TASK TO CARRY OUT ▸ Going through the material below, output exactly the lines from the one containing "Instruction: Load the" through the one containing "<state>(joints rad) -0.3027", and no pictures.

AVAILABLE DATA ▸
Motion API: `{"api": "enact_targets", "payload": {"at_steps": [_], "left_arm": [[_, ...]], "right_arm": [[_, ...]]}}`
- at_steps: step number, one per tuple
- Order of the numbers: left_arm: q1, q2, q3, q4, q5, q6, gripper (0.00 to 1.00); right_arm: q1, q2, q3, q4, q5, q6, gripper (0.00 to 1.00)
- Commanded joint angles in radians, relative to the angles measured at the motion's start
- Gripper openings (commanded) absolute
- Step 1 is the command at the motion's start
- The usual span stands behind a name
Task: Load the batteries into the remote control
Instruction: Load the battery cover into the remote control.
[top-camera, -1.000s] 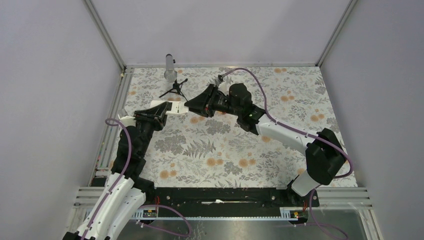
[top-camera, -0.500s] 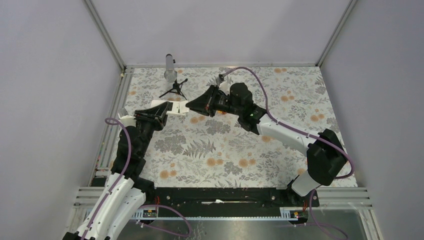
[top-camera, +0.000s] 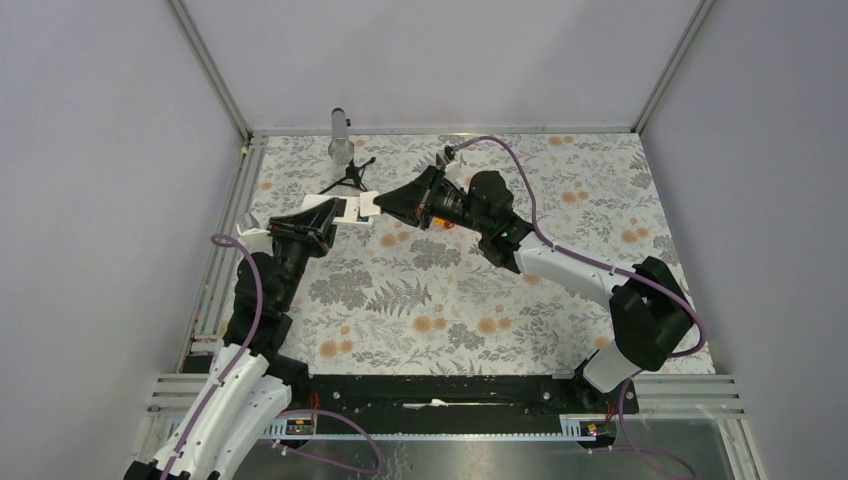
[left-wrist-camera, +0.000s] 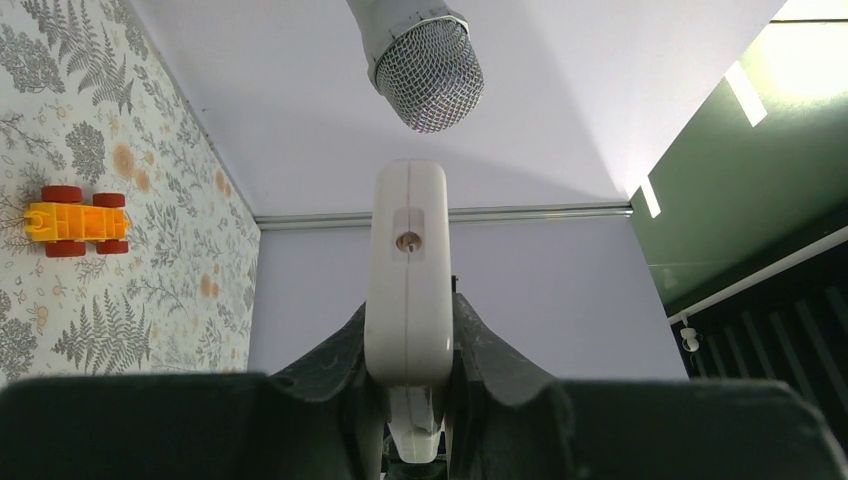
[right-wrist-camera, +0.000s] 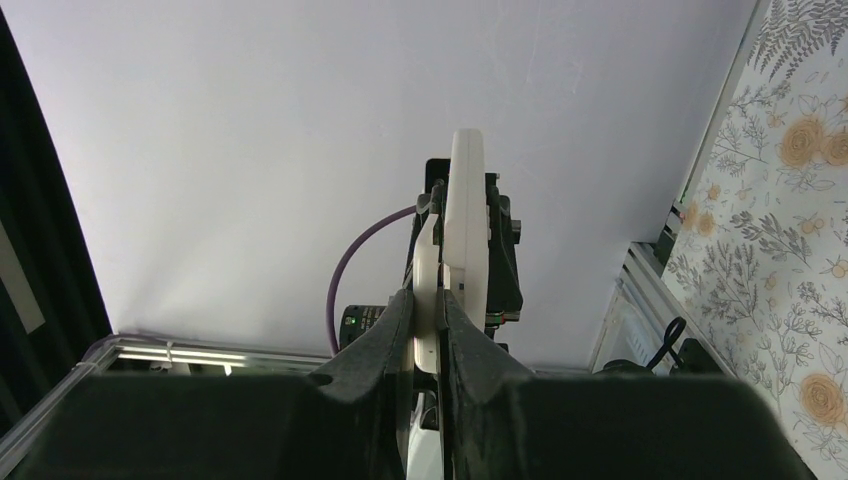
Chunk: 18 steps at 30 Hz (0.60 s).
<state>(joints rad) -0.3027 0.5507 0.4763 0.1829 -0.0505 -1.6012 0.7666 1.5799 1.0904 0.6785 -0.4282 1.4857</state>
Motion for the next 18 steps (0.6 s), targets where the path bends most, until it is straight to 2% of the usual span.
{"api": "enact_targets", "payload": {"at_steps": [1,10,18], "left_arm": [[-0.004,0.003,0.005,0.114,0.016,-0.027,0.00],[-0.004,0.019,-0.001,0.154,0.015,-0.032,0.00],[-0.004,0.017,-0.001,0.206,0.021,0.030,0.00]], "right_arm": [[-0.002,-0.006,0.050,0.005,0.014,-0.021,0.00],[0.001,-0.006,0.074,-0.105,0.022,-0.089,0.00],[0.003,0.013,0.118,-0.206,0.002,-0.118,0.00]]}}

ANSWER TO THE PROBLEM ▸
Instruction: Load the battery cover into the remote control.
[top-camera, -1.000s] 
[top-camera, -0.500s] 
[top-camera, +0.000s] 
[left-wrist-camera, +0.000s] 
[right-wrist-camera, +0.000s] 
Chunk: 18 steps at 30 Hz (0.60 s).
<state>(joints rad) -0.3027 0.5507 0.4763 0.1829 -0.0505 -1.6012 0.7666 1.5799 1.0904 0.6785 -0.4282 1.4857</state>

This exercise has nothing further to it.